▶ _YOUR INSTRUCTIONS_
Only the pictures are to be dropped; return all other data below exactly.

==========

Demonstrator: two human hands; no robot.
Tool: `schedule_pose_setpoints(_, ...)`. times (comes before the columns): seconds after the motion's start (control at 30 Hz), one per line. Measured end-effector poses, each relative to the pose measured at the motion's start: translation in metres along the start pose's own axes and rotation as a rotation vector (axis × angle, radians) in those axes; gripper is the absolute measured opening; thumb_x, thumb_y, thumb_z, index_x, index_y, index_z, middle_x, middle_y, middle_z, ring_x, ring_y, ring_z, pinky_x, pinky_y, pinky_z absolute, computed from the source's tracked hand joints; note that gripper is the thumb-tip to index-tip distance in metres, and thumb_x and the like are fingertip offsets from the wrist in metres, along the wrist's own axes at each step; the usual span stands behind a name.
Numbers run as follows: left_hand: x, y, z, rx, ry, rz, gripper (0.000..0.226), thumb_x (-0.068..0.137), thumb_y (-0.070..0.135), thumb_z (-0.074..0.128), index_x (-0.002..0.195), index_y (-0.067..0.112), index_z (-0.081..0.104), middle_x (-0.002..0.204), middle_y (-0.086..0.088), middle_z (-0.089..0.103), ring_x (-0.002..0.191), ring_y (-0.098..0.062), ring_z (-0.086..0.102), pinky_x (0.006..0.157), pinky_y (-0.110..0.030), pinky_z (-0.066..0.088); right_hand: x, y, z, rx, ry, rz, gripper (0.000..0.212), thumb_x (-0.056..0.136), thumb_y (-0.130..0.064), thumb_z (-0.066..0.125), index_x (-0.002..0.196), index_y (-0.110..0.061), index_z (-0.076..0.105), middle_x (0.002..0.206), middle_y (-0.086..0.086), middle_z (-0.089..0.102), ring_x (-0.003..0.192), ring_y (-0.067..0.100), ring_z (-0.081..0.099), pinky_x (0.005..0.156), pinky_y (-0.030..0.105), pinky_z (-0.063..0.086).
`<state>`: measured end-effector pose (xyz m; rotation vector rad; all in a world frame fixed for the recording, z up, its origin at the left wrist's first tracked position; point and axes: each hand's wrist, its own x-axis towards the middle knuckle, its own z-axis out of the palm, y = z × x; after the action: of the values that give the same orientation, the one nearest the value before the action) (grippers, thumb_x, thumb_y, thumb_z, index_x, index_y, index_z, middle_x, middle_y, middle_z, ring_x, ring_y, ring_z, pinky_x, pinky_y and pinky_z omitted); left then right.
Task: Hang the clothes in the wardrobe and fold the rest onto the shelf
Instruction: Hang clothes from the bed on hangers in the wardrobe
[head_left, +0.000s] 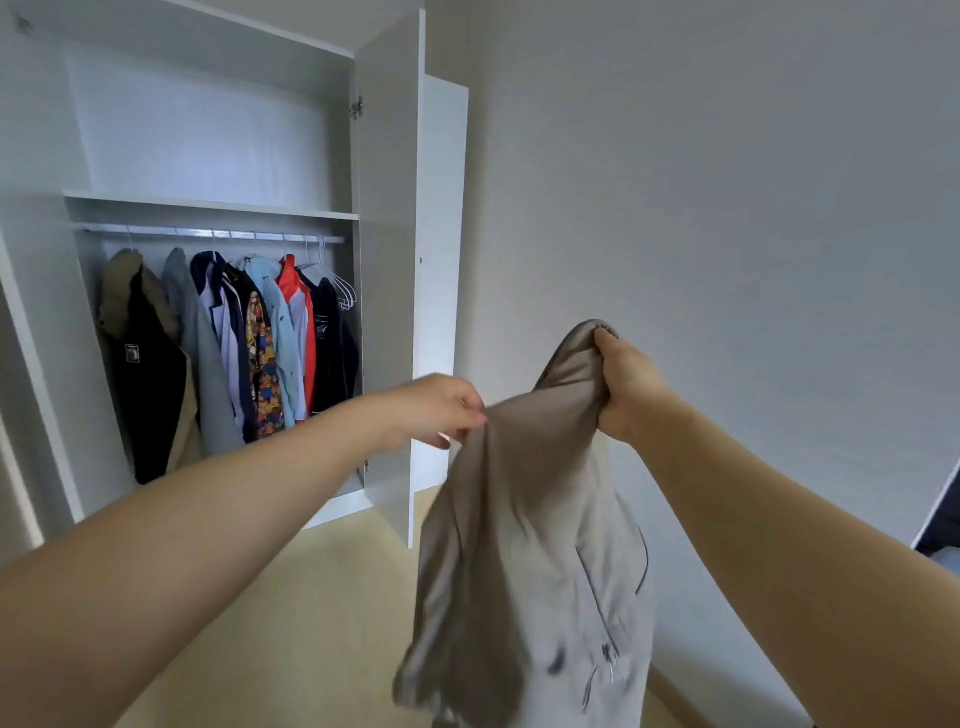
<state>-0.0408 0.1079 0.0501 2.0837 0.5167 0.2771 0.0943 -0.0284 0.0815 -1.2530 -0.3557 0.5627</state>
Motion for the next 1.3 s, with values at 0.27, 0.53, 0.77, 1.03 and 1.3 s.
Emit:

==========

▶ _OUTPUT FOR THIS EXERCISE_
Demonstrator: two human hands; no robot.
Tool: `schedule_pose_setpoints(_, ...)`. times (comes before the columns): seconds after the motion's start (control at 30 Hz), one per line. Measured end-effector poses, each relative to the pose measured at the motion's start: translation in metres along the start pose's own axes and rotation as a rotation vector (axis × angle, radians) in those axes; gripper is the absolute measured opening; thumb_x, thumb_y, thumb_z, index_x, index_y, index_z, middle_x, middle_y, middle_z, ring_x, ring_y, ring_z, pinky_x, pinky_y, pinky_z absolute, computed from the source's tracked hand joints; note that gripper is the thumb-tip to index-tip distance in metres, and thumb_x and the like are fingertip offsets from the wrist in metres, along the wrist's own axes at each step; the usual span stands behind a name.
Numbers run as follows: left_hand: x, y, z, rx, ry, rz, gripper (0.000..0.226), thumb_x (-0.068..0.137), thumb_y (-0.070..0.135), thumb_z (-0.074..0.128), index_x (-0.002..0.195), index_y (-0.067..0.112), index_z (-0.081..0.104), middle_x (-0.002..0.204), middle_y (-0.086..0.088), middle_z (-0.089..0.103), ring_x (-0.002..0.191), ring_y (-0.098..0.062), ring_z (-0.086..0.102), pinky_x (0.006..0.157), pinky_y (-0.110..0.030), pinky_z (-0.066..0.088); right_hand: x, y, z, rx, ry, rz, gripper (0.000..0.212), thumb_x (-0.056..0.136), thumb_y (-0.130..0.064), thumb_z (-0.066..0.125), index_x (-0.002..0.196), index_y (-0.110..0.061), index_z (-0.076..0.105), middle_x (0.002..0.206), middle_y (-0.086..0.086), middle_z (-0.089..0.102), ring_x (-0.003..0.192), ring_y (-0.067..0.100), ring_z (-0.081..0.099), pinky_x (0.005..0.156), pinky_y (-0.030..0.105), pinky_z (-0.063..0.086).
`<state>`: measured end-effector pose (xyz m; rotation vector rad; all in a world frame fixed for the recording, z up, its origin at the left wrist's first tracked position; point and axes: each hand's wrist, its own x-axis towards the middle knuckle, its own z-axis out of the palm, y = z × x; after the action: of the values that give the same orientation, the one nearest the value before the action) (grippers, thumb_x, thumb_y, thumb_z, index_x, index_y, index_z, middle_x, middle_y, middle_z, ring_x, ring_y, ring_z, pinky_x, pinky_y and pinky_z omitted); left then right.
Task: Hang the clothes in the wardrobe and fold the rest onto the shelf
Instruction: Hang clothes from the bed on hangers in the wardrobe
[head_left, +0.000s] 
<state>-0.0408 0.1079 0.0501 2.0837 0.5167 0.2771 0.0943 -0.0284 0.0815 -1.2530 -0.3557 0.5627</state>
Motion for the next 1.3 s, with values at 0.27, 0.53, 0.77, 1.03 and 1.3 s.
Emit:

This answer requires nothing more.